> _Exercise details_:
Nothing outside the range is to be copied. From the entries below, reproduce exactly the lines starting at the one with "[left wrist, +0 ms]" and ending at the one with "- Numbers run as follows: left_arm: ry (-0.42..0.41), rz", without pictures.

____ Data records

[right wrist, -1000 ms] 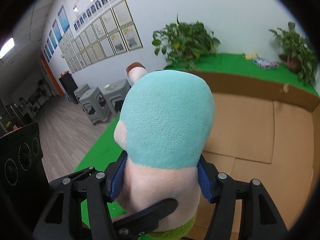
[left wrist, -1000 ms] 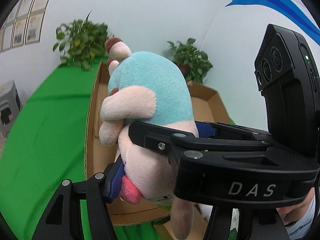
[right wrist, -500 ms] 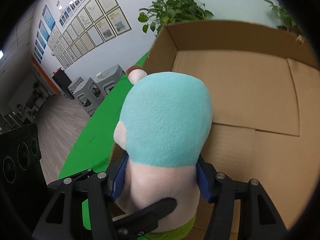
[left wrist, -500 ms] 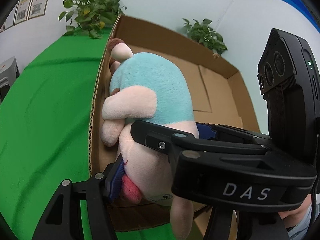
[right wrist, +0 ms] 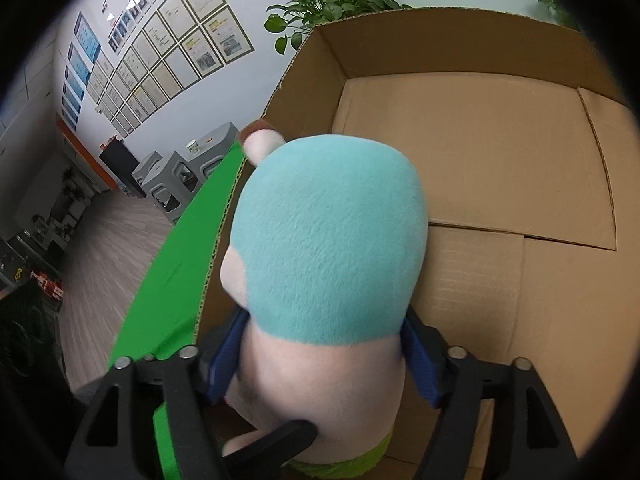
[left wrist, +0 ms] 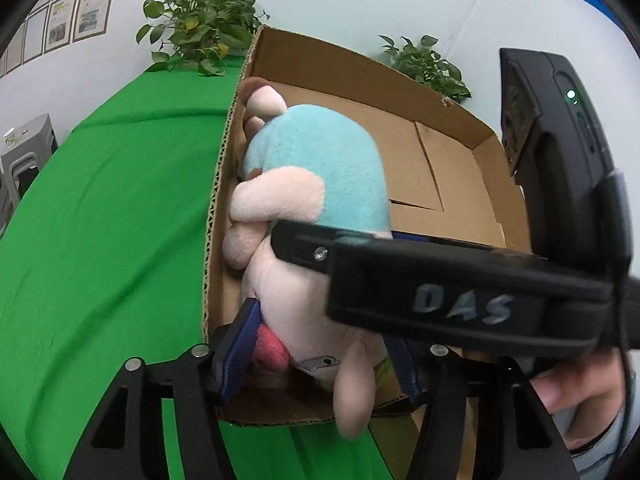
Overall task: Organize objects
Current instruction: 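Lift the plush toy and carry it over the cardboard tray box, then lower the plush toy into the tray box and open the right gripper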
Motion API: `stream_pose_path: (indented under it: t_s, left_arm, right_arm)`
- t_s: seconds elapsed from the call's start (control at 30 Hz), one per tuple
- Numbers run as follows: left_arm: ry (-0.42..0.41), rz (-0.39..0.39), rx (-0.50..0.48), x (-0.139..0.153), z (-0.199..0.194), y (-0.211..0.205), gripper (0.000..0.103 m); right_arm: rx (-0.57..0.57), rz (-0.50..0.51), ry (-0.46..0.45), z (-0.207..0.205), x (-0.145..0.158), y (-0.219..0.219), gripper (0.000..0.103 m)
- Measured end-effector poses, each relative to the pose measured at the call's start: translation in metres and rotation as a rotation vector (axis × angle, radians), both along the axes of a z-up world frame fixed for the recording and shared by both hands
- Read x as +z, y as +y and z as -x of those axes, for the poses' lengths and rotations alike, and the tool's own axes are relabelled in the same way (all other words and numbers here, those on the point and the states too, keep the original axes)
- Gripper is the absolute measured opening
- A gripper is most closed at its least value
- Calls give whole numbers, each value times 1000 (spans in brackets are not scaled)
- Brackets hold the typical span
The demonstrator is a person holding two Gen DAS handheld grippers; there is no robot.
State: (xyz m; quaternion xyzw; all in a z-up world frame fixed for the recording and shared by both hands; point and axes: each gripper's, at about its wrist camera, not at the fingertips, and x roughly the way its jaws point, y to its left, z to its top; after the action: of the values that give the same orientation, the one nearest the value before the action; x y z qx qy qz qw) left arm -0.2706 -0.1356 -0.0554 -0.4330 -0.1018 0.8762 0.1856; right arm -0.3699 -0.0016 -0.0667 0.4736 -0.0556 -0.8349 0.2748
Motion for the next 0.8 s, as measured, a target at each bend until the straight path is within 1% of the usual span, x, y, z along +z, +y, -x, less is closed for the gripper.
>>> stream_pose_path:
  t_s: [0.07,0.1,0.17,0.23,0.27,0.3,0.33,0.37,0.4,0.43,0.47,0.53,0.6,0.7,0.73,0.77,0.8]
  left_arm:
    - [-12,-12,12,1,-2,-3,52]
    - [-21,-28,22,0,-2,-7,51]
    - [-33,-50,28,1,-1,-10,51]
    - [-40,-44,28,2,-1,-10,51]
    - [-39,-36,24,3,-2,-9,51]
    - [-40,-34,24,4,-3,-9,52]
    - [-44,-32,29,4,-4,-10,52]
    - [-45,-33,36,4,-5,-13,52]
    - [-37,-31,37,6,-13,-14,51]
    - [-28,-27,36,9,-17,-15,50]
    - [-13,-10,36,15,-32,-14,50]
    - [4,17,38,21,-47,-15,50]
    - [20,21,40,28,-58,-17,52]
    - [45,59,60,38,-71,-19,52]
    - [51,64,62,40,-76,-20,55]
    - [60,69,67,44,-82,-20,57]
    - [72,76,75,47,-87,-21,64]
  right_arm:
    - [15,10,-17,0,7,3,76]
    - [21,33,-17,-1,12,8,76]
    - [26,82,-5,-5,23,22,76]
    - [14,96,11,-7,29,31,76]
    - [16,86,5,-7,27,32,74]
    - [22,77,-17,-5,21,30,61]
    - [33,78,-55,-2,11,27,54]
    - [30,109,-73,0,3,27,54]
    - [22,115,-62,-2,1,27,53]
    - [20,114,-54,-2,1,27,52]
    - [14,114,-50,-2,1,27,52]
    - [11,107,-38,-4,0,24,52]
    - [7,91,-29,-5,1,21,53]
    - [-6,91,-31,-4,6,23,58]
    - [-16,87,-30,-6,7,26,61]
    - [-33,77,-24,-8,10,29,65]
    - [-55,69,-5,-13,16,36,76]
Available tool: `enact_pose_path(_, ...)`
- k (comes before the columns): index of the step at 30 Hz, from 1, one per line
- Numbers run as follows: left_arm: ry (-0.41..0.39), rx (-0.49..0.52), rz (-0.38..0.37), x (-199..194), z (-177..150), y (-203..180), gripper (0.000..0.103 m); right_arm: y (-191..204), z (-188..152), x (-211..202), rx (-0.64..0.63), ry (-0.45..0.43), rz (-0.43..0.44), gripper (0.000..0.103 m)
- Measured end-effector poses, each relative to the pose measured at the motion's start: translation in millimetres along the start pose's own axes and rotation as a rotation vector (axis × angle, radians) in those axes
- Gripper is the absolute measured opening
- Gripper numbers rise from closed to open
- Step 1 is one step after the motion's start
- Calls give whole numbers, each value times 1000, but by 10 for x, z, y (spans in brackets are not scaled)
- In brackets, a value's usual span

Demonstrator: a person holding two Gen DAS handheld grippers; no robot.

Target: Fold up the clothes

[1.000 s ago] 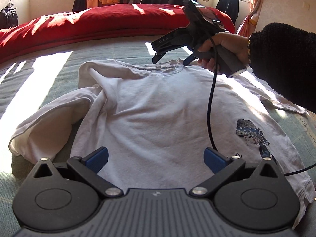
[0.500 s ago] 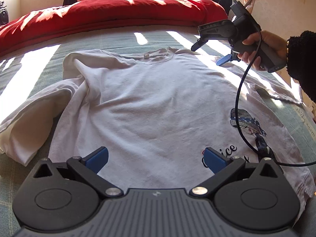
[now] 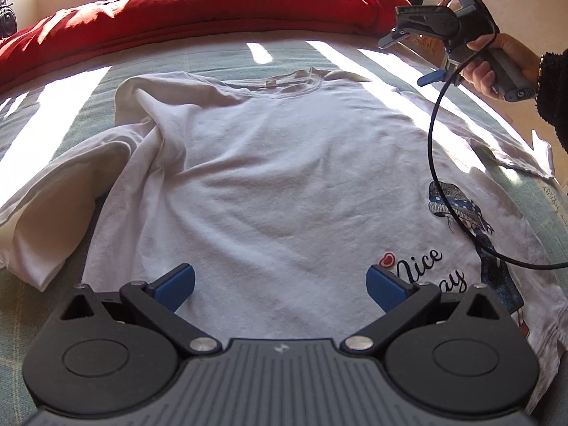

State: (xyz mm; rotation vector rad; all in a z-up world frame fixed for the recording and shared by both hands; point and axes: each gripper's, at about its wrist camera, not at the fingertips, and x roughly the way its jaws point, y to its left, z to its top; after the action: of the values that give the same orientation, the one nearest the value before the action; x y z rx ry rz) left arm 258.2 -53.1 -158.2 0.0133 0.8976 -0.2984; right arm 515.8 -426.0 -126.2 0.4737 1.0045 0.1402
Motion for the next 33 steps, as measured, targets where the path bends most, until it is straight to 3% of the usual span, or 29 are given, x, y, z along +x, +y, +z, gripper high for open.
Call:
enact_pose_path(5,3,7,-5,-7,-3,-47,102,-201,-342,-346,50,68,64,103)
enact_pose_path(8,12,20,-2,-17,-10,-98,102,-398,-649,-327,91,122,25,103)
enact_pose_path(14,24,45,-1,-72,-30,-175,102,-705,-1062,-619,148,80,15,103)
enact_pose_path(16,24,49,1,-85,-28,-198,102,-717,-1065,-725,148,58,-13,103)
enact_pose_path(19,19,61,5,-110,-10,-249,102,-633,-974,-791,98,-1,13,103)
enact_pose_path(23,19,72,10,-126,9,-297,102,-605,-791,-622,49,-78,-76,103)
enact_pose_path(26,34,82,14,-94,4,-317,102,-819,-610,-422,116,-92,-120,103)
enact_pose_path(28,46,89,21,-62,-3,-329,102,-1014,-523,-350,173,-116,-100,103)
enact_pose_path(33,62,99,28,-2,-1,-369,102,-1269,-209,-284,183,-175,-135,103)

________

> _Completed task_:
[left wrist, +0 ms] 
Overall task: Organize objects
Current instruction: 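Lift the plush toy and carry it over the cardboard tray box, then lower the plush toy into the tray box and open the right gripper
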Motion API: `stream_pose_path: (indented under it: t_s, left_arm, right_arm)`
- t_s: seconds elapsed from the call's start (control at 30 Hz), one per tuple
- Numbers run as follows: left_arm: ry (-0.42..0.41), rz (-0.39..0.39), rx (-0.50..0.48), x (-0.139..0.153), z (-0.199..0.194), y (-0.211..0.205), gripper (0.000..0.103 m); right_arm: rx (-0.57..0.57), rz (-0.50..0.51), ry (-0.46..0.45), z (-0.207..0.205), x (-0.145..0.158), y (-0.219..0.219), gripper (0.000..0.103 m)

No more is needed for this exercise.